■ To do: Starting at the top of the listing below, copy each line exactly, stopping after the line that contains "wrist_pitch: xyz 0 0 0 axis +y".
Dataset section START
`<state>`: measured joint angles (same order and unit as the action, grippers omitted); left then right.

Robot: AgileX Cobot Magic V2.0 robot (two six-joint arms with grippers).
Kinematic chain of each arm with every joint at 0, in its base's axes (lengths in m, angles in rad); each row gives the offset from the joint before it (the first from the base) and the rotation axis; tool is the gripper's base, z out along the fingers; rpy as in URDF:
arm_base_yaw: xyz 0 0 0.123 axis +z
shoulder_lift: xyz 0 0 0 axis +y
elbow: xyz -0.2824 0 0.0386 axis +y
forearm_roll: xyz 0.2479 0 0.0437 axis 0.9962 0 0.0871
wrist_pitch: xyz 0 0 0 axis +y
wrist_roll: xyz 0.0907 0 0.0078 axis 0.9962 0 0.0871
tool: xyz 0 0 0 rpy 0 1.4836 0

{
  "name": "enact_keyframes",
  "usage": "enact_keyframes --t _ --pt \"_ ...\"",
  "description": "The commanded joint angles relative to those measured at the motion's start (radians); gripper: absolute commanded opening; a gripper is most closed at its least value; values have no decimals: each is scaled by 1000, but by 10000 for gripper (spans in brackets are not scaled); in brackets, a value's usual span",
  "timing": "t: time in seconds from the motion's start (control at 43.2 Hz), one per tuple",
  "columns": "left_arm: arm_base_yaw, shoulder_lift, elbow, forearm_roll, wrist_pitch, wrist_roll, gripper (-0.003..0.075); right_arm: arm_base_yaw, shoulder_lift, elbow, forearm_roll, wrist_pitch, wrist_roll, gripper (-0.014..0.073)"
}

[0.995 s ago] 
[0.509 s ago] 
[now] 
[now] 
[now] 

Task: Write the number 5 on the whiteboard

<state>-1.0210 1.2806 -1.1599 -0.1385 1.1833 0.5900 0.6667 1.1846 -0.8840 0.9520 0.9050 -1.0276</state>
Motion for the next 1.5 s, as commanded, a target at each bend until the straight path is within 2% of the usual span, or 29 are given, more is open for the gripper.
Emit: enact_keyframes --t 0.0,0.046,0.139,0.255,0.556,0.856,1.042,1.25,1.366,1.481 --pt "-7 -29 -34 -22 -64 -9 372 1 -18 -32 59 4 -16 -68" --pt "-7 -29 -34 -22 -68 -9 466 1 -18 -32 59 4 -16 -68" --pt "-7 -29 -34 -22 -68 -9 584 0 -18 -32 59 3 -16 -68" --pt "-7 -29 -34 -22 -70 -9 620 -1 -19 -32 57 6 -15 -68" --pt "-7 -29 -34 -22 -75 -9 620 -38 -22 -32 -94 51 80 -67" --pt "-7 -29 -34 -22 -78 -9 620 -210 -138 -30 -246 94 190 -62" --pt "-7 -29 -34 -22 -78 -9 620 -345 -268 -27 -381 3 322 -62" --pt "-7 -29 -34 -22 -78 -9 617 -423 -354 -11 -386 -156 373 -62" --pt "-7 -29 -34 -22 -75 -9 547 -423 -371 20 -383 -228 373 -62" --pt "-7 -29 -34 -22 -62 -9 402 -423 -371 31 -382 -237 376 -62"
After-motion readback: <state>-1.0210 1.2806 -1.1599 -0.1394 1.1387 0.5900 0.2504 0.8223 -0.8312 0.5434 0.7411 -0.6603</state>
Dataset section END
■ Written answer:
`<state>`: measured joint angles (same order and unit as the action, grippers omitted); left then right.

Robot: AgileX Cobot Magic V2.0 robot (two six-joint arms with grippers).
Kinematic chain of each arm with every joint at 0, in its base's axes (lengths in m, angles in rad); each row gives the offset from the joint before it (the first from the base) and the rotation axis; tool is the gripper's base, z out along the fingers; rpy as in URDF:
arm_base_yaw: xyz 0 0 0.123 axis +z
shoulder_lift: xyz 0 0 0 axis +y
elbow: xyz -0.2824 0 0.0386 axis +y
forearm_roll: xyz 0.2479 0 0.0437 axis 0.9962 0 0.0871
wrist_pitch: xyz 0 0 0 axis +y

No more work is left in this exercise.